▸ What needs to be done: Lift every line from the entries that includes the word "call".

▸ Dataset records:
========================
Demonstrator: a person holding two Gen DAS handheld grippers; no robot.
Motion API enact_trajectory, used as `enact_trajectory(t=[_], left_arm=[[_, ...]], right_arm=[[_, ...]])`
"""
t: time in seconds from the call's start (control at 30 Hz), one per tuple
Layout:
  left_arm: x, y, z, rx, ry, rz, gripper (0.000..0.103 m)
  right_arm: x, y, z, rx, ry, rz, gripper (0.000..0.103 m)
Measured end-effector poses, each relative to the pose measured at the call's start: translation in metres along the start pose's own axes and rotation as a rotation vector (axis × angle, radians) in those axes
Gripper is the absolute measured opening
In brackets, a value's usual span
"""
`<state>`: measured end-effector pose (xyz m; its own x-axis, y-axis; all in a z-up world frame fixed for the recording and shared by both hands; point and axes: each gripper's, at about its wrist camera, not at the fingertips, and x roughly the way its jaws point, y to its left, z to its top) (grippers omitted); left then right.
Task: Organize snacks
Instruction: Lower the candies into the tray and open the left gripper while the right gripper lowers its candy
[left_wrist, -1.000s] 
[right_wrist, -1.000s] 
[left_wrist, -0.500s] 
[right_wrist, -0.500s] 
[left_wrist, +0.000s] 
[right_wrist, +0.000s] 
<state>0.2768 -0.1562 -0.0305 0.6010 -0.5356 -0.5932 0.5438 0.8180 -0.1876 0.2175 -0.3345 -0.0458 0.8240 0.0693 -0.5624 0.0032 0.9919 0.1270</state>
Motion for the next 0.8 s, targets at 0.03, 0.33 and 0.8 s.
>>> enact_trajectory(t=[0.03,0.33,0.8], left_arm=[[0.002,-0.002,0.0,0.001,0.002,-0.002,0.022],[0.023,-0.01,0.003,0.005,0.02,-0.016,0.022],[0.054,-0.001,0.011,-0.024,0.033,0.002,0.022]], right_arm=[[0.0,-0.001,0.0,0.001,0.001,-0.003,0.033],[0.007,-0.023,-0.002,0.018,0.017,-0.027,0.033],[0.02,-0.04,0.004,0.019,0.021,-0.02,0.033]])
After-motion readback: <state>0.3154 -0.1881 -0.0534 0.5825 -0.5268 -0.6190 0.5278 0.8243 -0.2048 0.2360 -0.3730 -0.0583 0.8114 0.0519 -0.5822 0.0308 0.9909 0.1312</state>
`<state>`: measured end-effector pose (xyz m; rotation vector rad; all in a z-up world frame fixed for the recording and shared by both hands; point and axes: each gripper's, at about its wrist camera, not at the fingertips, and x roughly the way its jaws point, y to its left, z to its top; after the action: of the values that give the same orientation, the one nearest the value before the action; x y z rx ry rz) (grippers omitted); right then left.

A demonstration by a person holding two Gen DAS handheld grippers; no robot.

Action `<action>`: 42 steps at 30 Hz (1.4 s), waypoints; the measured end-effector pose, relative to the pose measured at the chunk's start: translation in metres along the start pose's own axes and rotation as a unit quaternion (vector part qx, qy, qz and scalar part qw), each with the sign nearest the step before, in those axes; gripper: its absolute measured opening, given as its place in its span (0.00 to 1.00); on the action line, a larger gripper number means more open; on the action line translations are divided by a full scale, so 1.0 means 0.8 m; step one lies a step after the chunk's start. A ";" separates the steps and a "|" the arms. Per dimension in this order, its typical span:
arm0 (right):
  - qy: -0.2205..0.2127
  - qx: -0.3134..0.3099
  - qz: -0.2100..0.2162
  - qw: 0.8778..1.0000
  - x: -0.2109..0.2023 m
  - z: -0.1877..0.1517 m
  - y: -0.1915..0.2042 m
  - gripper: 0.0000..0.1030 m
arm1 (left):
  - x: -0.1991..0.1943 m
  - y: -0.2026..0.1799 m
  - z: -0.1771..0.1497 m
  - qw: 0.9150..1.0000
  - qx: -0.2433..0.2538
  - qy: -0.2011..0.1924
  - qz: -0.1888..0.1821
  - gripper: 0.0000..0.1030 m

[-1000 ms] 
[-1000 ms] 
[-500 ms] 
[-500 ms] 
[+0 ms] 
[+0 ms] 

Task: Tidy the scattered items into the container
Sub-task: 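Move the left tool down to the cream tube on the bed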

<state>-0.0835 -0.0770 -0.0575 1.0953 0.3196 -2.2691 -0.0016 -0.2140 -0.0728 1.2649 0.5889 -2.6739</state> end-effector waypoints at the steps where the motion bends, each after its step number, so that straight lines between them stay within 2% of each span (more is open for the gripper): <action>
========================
▸ Exercise solution:
t: time in seconds from the call's start (control at 30 Hz), one per tuple
Measured end-effector poses, each relative to the pose measured at the call's start: translation in metres along the start pose's own axes and rotation as a rotation vector (axis × angle, radians) in those axes

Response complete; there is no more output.